Produce word for word the lines of the data below running from the one that has "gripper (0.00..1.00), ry" to the one that has "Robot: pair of", inclusive, and no others.
┌────────
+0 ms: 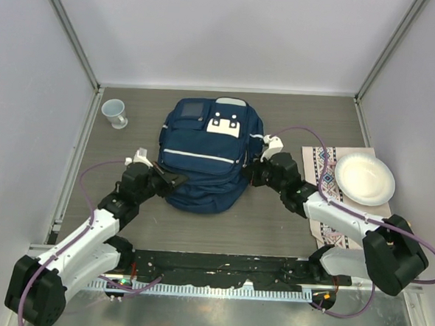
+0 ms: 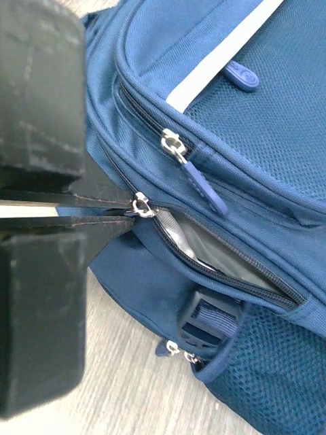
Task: Pack the student bag
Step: Zip the student bag at the center of the board.
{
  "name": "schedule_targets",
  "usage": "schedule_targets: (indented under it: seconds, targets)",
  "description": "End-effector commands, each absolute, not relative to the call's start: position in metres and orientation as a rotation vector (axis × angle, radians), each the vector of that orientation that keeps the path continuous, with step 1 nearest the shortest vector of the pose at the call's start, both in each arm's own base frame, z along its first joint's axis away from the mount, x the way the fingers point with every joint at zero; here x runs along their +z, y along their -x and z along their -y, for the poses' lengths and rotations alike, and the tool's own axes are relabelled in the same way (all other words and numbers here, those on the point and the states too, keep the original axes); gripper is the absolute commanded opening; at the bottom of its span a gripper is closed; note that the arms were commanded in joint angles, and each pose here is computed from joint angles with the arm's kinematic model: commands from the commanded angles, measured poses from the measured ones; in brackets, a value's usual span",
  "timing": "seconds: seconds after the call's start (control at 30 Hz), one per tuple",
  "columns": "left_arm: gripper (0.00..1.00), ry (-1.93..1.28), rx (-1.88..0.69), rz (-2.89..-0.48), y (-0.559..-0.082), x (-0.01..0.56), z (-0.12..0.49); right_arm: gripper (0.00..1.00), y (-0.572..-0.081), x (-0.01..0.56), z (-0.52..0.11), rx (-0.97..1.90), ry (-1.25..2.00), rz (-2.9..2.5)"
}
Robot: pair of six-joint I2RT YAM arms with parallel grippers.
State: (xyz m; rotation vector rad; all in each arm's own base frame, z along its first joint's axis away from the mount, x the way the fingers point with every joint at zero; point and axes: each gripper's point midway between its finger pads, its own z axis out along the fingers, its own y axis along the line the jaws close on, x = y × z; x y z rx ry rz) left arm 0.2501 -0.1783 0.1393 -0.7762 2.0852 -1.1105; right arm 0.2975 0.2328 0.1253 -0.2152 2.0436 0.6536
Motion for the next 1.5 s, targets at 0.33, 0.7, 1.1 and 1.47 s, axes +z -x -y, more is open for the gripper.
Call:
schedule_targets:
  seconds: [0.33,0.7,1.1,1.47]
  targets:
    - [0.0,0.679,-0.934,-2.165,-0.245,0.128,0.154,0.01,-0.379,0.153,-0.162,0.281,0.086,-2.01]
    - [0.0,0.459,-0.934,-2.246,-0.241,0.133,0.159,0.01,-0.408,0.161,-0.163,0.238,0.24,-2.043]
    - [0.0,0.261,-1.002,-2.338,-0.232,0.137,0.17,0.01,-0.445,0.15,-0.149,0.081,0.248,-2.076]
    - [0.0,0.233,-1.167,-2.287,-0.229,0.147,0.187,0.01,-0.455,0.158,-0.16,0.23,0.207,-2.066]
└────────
**Answer section**
  "columns": "left_arm: gripper (0.00..1.00), ry (-1.93..1.28), rx (-1.88..0.69), rz (-2.89..-0.48), y (-0.559..-0.082), x (-0.01..0.56), z (-0.12..0.49); right_arm: gripper (0.00..1.00), y (-0.572..-0.081), x (-0.01..0.56), z (-0.52..0.11), rx (-0.97..1.90), ry (-1.25..2.00), rz (-2.9..2.5)"
}
Robot: pair of six-joint I2RT YAM arms with parallel grippers.

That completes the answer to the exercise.